Poetry, Kiarostami reminds me, is part of Iran’s social fabric. “Grocers and butchers and even carpet dealers all use poetry in their everyday lives,” he says. “As artists, if we don’t use poetry in our work, I think we have done a disservice to our culture and to our backgrounds.” Kiarostami has published a good deal of poetry himself, of course – “I sometimes do delve into that, yes,” he says wryly. I ask if Tanavoli has ever been tempted to try his own hand.
“I used to,” he says with a laugh, “but it was such bad poetry that I gave it up. I’ll tell you a little story just to give you some idea.” As a young man, he explains, he got into a correspondence with a carpet dealer about the traditional tribal carpets of Shiraz (Tanavoli is an authority on traditional Iranian handicrafts and has published several books on the ethnography and archeology of rug-making). At the time he fancied himself as a poet more than a scholar, and so, inspired by the carpets the rug dealer had shown him, he says: “I wrote this poem, a few verses. And I sent it to him.”The carpet dealer leapt at this invitation to lyric dialogue and proceeded, the sculptor says, to put Tanavoli’s attempt to shame. “He returned my letter with pages and pages of poems,” the artist remembers. “Just the carpet dealer. I was so embarrassed I cannot tell you.”

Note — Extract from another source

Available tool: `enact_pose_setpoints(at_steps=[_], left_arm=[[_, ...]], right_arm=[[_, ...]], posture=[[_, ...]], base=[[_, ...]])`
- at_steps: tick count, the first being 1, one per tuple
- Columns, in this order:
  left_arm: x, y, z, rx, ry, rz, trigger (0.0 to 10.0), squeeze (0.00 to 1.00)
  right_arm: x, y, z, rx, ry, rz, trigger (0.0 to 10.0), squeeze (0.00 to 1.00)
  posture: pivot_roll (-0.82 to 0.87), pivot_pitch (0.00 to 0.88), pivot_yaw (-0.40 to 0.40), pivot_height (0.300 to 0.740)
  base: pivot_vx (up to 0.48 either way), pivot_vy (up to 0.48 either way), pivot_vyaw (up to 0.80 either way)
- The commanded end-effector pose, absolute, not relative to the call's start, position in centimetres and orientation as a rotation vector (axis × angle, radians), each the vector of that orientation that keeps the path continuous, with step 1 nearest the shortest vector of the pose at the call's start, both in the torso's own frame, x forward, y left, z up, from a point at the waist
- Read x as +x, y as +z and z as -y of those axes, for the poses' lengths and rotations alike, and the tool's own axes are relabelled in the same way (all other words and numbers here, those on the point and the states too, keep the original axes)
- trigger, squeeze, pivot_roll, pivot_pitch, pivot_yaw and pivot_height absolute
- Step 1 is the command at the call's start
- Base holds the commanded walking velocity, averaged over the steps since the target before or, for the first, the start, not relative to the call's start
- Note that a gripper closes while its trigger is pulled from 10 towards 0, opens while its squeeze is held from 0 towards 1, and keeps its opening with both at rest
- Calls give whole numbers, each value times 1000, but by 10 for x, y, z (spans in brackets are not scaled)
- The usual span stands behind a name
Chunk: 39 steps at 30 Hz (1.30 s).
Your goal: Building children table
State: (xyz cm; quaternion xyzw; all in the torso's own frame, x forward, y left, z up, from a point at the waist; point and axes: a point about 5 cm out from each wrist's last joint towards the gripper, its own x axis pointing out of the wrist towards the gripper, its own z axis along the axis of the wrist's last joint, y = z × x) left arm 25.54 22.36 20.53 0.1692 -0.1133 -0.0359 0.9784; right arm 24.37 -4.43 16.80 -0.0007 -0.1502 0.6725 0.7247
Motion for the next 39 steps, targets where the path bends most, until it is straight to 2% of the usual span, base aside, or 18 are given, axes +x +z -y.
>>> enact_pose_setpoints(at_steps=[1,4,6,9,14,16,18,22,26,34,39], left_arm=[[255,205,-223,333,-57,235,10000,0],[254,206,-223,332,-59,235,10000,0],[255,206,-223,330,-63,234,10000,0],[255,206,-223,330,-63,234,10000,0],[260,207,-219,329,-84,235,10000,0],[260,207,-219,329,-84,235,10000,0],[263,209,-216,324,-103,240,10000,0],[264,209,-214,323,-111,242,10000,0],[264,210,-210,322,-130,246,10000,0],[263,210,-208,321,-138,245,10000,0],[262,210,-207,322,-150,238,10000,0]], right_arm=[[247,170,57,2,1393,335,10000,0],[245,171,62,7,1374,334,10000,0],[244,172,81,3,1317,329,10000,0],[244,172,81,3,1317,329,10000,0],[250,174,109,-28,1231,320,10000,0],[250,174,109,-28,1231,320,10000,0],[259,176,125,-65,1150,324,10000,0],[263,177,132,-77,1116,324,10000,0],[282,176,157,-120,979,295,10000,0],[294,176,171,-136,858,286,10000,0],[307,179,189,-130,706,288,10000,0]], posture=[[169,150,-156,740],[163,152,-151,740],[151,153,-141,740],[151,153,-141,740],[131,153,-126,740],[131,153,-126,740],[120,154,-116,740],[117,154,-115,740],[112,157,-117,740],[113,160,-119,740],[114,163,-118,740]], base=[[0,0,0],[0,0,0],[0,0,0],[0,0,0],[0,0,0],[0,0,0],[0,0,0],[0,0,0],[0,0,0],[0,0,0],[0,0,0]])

Despite this chastening experience, Tanavoli believes that a grounding in all the arts is important. “Today I would advise my students to learn poetry, to learn music, even if they want to become sculptors,” he says. “A good artist is an artist that understands music, that understands poetry, that is knowledgeable about his work, about his universe, about other cultures. I think that is today to become a universal artist.”
Kiarostami echoes this advice. “Once you know the notes you can play any instrument,” he says. “You can switch instruments as long as you know the notes properly.” Perhaps more importantly, you can appreciate excellence in another field.
“I have enjoyed Kiarostami’s artwork immensely and they sometimes have been a source of inspiration for me,” Tanavoli says. “His work is very minimalistic, but people don’t realise how much effort does it take to get there, to be so simple, and to be so plain and easy to understand and to enjoy. And I am working towards that too. It’s not that easy; I don’t know if I have reached it or not, but I want to reach where he has reached and I want to be there someday. I love it.”
“Our mediums are different but we both understand each other’s work,” says Kiarostami. “The beauty of our relationship is that we hardly ever discuss anything. We don’t need words to communicate.”
The evidence of that is on show at the Meem gallery until February 10. It is worth the trip.